WHAT YOU WILL DO
Return the data below exactly, but only from the line containing "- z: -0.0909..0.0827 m" through the line containing "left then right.", with both of those lines included.

[Start of Attachment]

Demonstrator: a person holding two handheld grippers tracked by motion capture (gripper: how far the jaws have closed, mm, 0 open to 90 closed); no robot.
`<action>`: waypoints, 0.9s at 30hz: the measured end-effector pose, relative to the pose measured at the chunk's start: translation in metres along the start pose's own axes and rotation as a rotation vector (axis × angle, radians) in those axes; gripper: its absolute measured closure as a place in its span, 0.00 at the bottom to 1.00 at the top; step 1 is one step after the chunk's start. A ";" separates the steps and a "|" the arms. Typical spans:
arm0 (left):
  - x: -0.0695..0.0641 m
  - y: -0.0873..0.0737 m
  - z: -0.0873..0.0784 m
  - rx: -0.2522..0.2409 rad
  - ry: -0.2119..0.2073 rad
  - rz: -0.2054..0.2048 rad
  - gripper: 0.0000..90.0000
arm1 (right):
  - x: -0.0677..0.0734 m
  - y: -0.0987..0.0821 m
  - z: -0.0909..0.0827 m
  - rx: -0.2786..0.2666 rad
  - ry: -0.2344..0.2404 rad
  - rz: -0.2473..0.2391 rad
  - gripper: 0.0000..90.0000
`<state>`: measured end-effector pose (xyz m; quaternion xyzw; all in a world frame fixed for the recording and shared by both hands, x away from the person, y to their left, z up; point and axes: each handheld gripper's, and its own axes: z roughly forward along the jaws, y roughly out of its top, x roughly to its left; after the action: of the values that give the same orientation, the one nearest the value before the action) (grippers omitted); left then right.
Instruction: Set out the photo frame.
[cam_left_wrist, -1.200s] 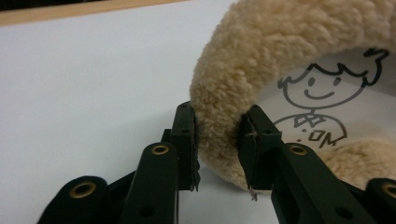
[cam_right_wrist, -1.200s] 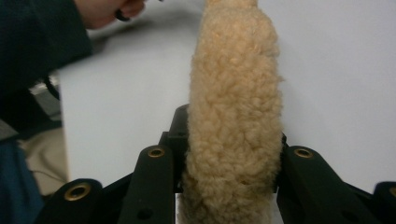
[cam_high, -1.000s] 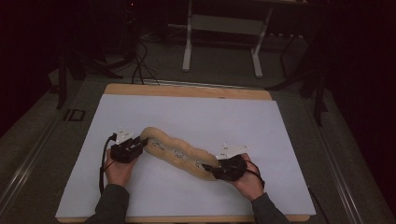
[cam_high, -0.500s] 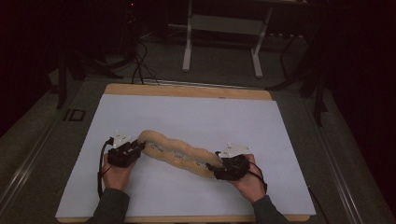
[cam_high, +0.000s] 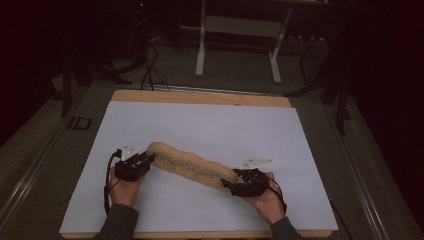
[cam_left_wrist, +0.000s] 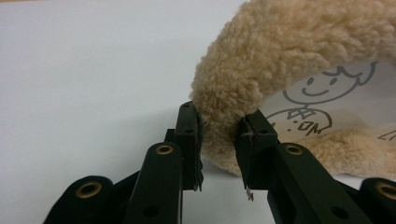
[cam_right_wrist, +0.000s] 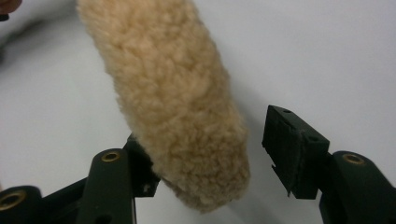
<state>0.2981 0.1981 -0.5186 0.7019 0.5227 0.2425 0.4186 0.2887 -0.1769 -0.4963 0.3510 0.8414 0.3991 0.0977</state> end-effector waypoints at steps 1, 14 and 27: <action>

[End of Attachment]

PROBLEM SOLUTION
  - z: -0.0909..0.0827 m
  - rx: -0.2786..0.2666 rad
  - ry: -0.2344..0.2404 rad
  - rz: -0.2473..0.2391 rad
  - gripper: 0.0000..90.0000
`<state>`: measured end-effector pose (xyz m; quaternion xyzw; all in a world frame fixed for the recording and shared by both hands, x away from the person, y to their left, z up; point and axes: each handheld gripper's, and its own axes: z roughly forward along the jaws, y roughly out of its top, x roughly to its left; after the action: of the values that give the same orientation, the one nearest the value before the action) (grippers omitted); left then right.

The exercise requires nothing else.